Im Alter von Ellen
Ways to Freedom
It’s her characters’ disquiet and irritation that interest Pia Marais – she has no desire to actually cure them.
Stevie is a "little girl lost" in the middle of Germany. She may be only 14, but she needs to find her own way, as her parents are no help whatsoever. Pia Marais’ full-length film debut "Die Unerzogenen" ("The Unpolished") is a strange story: a coming-of-age tale set between drugs and parties, sex and a society based on egoism; a sensitive and subtle film about the daughter of late hippies who still refuse to settle in the petit-bourgeois establishment. "To some extent, I suppose my film is autobiographical," she remarked at that time. "The basic idea was to describe the conditions of my earlier life, a day in my childhood. It could have become a comedy, but I wanted to express seriousness with my images as well."
Pia Marais is a very unusual director. She does not present bourgeois conditions like many of her contemporaries, but portrays a dangerous life with no firm foundation; women who are seeking to find themselves either because they have lost that foundation or have never known it. And it is always a matter of what society does to people: in "Die Unerzogenen" Stevie encounters curiosity and fascination, but they soon turn to the disgust of a child’s instinctive narrow-mindedness.
"Die Unerzogenen" is an extremely intense work, filmed with a feverish camera, panning in a searching, hesitant and nonetheless highly confident way through Stevie’s life, almost like a collector. The colors are reminiscent of old photographs, and although the action takes place in the present day, one repeatedly feels oneself transported back to the unfamiliar territory of the past. It is an unpolished film in the very best sense: unrefined, sometimes rough, always intense. And at the same time, this is a very mature work, which won the Tiger Award in Rotterdam.

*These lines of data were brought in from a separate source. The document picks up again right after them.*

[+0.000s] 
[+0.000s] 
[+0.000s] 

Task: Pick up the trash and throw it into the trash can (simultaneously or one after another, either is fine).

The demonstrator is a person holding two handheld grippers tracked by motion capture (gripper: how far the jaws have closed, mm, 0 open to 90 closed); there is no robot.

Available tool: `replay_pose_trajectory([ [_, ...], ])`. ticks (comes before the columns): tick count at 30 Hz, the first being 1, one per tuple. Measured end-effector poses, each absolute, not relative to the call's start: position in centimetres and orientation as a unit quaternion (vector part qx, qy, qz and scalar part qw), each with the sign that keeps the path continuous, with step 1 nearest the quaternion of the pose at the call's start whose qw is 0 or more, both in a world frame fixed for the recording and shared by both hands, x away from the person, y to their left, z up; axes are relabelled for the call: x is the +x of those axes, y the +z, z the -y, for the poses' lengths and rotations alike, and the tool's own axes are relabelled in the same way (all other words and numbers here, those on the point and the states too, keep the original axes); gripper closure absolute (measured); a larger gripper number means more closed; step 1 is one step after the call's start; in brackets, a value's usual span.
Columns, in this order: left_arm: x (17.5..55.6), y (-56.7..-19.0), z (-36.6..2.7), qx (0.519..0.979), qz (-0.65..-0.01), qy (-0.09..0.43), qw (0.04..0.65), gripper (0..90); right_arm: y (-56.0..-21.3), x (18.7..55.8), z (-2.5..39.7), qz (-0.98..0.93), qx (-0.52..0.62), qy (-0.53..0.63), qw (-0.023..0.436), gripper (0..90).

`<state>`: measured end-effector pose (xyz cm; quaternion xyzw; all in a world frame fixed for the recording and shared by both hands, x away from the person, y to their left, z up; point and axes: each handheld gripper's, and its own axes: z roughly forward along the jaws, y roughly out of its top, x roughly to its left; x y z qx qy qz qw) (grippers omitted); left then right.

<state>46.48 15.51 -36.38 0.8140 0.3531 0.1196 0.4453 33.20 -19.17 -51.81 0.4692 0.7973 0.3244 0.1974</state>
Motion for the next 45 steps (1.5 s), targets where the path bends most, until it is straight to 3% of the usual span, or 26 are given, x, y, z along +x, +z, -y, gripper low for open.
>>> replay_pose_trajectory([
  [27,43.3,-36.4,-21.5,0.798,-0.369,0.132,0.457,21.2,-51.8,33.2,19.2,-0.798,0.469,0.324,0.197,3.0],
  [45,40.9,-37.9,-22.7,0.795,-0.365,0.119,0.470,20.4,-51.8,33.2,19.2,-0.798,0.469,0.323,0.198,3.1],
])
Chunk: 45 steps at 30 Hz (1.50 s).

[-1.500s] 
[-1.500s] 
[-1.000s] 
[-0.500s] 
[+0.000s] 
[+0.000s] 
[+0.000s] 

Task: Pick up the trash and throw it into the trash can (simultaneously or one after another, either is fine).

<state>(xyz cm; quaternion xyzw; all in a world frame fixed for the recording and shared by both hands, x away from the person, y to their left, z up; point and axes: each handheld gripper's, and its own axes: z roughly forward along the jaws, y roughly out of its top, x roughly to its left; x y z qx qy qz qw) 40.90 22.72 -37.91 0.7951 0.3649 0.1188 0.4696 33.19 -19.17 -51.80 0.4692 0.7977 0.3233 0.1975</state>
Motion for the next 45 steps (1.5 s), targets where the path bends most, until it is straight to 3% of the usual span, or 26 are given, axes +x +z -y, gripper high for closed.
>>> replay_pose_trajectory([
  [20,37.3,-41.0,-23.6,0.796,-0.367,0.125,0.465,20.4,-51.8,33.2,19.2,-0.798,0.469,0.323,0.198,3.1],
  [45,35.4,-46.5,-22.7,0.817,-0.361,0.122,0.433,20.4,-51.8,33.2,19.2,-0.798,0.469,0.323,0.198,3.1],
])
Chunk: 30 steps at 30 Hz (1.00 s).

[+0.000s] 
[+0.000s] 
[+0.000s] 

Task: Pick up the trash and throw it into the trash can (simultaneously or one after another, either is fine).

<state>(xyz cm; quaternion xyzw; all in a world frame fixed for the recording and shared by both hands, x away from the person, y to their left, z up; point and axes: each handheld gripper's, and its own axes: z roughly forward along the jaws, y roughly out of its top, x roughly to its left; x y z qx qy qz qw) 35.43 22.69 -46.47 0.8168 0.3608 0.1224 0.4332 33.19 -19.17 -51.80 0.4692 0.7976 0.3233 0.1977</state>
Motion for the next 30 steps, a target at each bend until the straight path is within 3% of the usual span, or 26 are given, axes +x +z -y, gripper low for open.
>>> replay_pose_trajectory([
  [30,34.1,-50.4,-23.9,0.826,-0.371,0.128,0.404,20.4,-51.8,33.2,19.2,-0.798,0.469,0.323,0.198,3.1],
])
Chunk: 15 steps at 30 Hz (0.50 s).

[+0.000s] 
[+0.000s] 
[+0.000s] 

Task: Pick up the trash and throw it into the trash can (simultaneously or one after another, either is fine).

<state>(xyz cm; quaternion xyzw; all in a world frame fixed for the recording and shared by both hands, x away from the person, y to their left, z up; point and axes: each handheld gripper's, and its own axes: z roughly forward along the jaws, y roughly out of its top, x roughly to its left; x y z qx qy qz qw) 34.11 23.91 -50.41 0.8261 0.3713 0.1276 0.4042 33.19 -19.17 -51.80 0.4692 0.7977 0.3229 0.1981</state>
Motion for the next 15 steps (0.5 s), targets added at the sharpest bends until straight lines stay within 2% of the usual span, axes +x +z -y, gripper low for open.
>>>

Her second feature film, "Im Alter von Ellen" ("At Ellen’s Age"), was a psycho-thriller of a very different kind – about liberation that went along with abandonment of the bourgeois, even a turn to the wild. From one minute to the next, Ellen leaves her former life behind her and travels on a journey through modern life, armed with only one suitcase and her flight attendant’s uniform. She moves as if in a trance – first through the professional world of traveling businessmen who have suddenly got lost between meetings and hope to find themselves again at depressing parties in hotel rooms. Then she meets up with a group of left-wing activists, opponents of globalism and animal experimentation, and tries out new ways of life with them, but she is equally unsuccessful there. In the end, Ellen lands in Africa, and so the whole film can be interpreted as a modern fairy-tale about a woman who has been put under a spell. "'Im Alter von Ellen' could be the continuation of 'Die Unerzogenen', featuring Stevie 30 years later," Marais suggests. To date, she has written both of her own screenplays in cooperation with Horst Markgraf.
In all this, it is also possible to discern signs of a movement away from the bourgeois, a search for the forgotten hopes and dreams of our civilization, and an equally sad and mildly ironic swan song to the decline of the West, which betrayed all its promises of freedom and happiness long ago. And there is a Rousseau-inspired grand tour of alienation, which leads to the same "Heart of Darkness" in the end as Coppola’s "Apocalypse Now", albeit in a very different way.
Everything is open at the end, but it could also be interpreted as emptiness. This outstanding film is a philosophical work, certainly, but it is also an ill-bred, anti-academic film that remains permanently unpredictable, very bold and experimental, and again includes great scenes with animals – an ape, hundreds of hens, cats and dogs – which seem most full of life, most free; their behavior seems to mirror that of the human beings. It is a film of great openness with dry humor and dialogue, full of minor dirty moments and considerable magic. Pia Marais examines possible ways of living and seems to be more interested in her characters’ disquiet and irritation than in treating or even curing them.
In the meantime, Marais has started work on the screenplay for a new project: "It is about fear and paranoia, about the privatization of security, which I think is terrible. I wanted to look at this theme years ago, but I had a feeling that it was the wrong time to do it. The film is very different from the first two, insofar as this one is a genre film which is primarily about the tension before the truth comes out."